What type of emotional toll can planting a church take on the planter?
Pat asks a great question.
The simple answer is a great toll. Those who have planted will tell you that starting a new church is one of the most difficult tasks a person can undertake. It requires a great deal of thought, discipline, prayer, and effort. As you might expect, the work is hard and at times the results are few. There is typically a season in life of the new church where you are literally, daily walking on the edge of success or failure. This roller coaster ride certainly has an effect on the planter, his family and the core team committed to starting the church.
Now, having said all that, let’s look at this from another angle. I once heard a man say that anything worth doing in life was going to require hard work and sacrifice. What a true statement.
People who start a new business, invent a new product or do something to make our world a better place will seldom, if ever, tell you it was easy or that it did not require sacrifice. They will also tell you that it was well worth enduring the struggle to see it to fruition.

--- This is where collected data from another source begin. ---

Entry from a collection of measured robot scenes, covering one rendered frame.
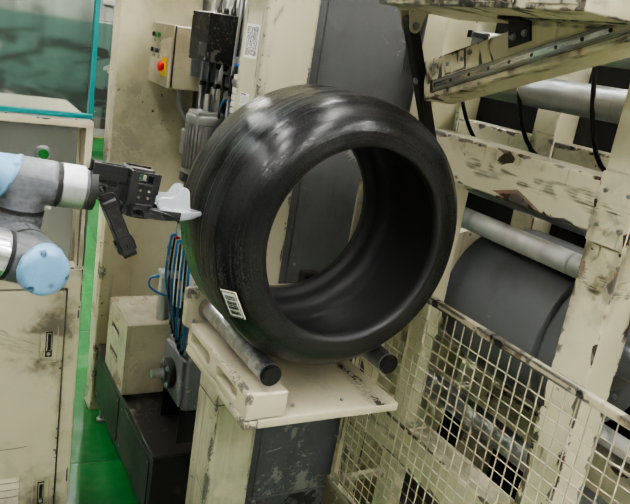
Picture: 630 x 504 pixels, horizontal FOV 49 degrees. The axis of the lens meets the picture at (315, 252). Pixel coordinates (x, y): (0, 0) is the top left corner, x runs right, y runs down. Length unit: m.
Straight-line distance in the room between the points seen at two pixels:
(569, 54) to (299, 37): 0.58
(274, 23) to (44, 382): 1.08
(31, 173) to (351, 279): 0.82
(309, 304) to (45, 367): 0.72
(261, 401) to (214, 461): 0.55
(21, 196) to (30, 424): 0.95
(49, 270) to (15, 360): 0.86
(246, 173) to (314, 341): 0.37
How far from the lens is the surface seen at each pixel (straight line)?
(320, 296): 1.67
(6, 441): 2.05
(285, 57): 1.62
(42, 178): 1.20
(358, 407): 1.53
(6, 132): 1.80
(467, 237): 2.29
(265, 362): 1.38
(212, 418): 1.85
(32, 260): 1.08
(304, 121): 1.26
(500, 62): 1.54
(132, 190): 1.23
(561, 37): 1.45
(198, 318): 1.66
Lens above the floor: 1.52
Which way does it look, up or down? 16 degrees down
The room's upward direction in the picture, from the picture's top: 9 degrees clockwise
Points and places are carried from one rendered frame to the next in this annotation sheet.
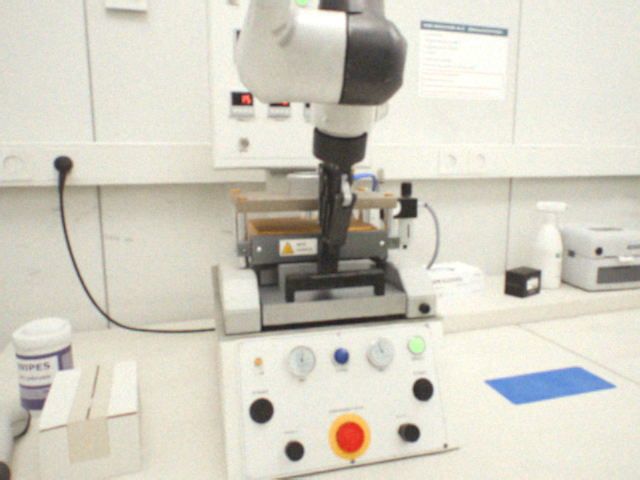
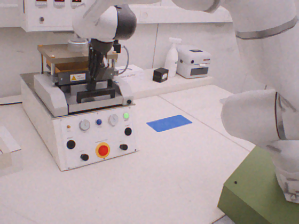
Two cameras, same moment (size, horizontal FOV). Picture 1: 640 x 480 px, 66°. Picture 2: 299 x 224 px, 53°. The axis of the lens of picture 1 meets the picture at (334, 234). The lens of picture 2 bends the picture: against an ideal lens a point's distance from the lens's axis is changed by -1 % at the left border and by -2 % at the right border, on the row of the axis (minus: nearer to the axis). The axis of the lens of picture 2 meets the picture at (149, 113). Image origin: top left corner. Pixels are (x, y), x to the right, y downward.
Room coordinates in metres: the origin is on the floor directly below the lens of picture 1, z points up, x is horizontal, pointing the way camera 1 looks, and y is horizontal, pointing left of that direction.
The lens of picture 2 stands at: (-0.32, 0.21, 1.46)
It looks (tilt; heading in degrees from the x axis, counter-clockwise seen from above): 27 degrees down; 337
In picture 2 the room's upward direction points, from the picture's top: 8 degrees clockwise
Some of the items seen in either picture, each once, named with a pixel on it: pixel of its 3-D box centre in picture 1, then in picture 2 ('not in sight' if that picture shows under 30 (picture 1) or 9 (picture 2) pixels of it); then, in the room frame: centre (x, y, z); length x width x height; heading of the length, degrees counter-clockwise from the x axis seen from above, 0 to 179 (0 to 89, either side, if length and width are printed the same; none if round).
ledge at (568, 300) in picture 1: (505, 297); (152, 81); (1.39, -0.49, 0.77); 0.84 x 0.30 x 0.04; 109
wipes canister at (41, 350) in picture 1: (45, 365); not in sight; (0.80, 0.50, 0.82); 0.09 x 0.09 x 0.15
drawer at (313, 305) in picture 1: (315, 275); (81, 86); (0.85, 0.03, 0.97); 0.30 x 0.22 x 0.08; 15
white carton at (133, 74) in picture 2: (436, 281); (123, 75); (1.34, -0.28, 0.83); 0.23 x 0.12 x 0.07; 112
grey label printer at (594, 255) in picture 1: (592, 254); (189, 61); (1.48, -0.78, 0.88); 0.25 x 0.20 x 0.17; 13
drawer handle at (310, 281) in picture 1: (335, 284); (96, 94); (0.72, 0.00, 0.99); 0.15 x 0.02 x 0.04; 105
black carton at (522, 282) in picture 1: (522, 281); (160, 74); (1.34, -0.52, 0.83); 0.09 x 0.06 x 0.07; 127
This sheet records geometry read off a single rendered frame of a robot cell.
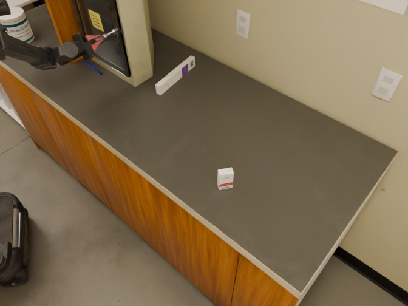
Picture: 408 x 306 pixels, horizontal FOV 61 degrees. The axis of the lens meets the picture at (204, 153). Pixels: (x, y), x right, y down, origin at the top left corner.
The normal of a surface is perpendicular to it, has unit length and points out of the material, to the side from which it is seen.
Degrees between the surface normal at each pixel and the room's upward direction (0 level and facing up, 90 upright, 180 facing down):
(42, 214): 0
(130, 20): 90
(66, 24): 90
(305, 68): 90
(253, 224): 0
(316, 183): 0
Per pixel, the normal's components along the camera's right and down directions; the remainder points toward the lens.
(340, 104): -0.66, 0.57
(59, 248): 0.00, -0.65

So it is with church planting. The sacrifice is great, but the reward is greater. Frankly, if we are thinking about planting churches from God’s perspective, the difficulty of the work, the struggle and the sacrifice should bring us to the place where we were meant to be all along… Going to our Creator, our God, and asking Him in faith for the strength we need to accomplish what he has called us to do…to start churches that change the cultural fabric of the communities they are placed in.
It does take a heavy toll and there are lots of temptations to despair and fear and anxiety along the way. But Anthony, you said it well. Most things worth doing, especially in God’s kingdom require sacrifice. At the same time I hope and trust Christ Community can offer the kind of support that, while not making it easy, will much make it less lonely and much more likely, humanly speaking to succeed.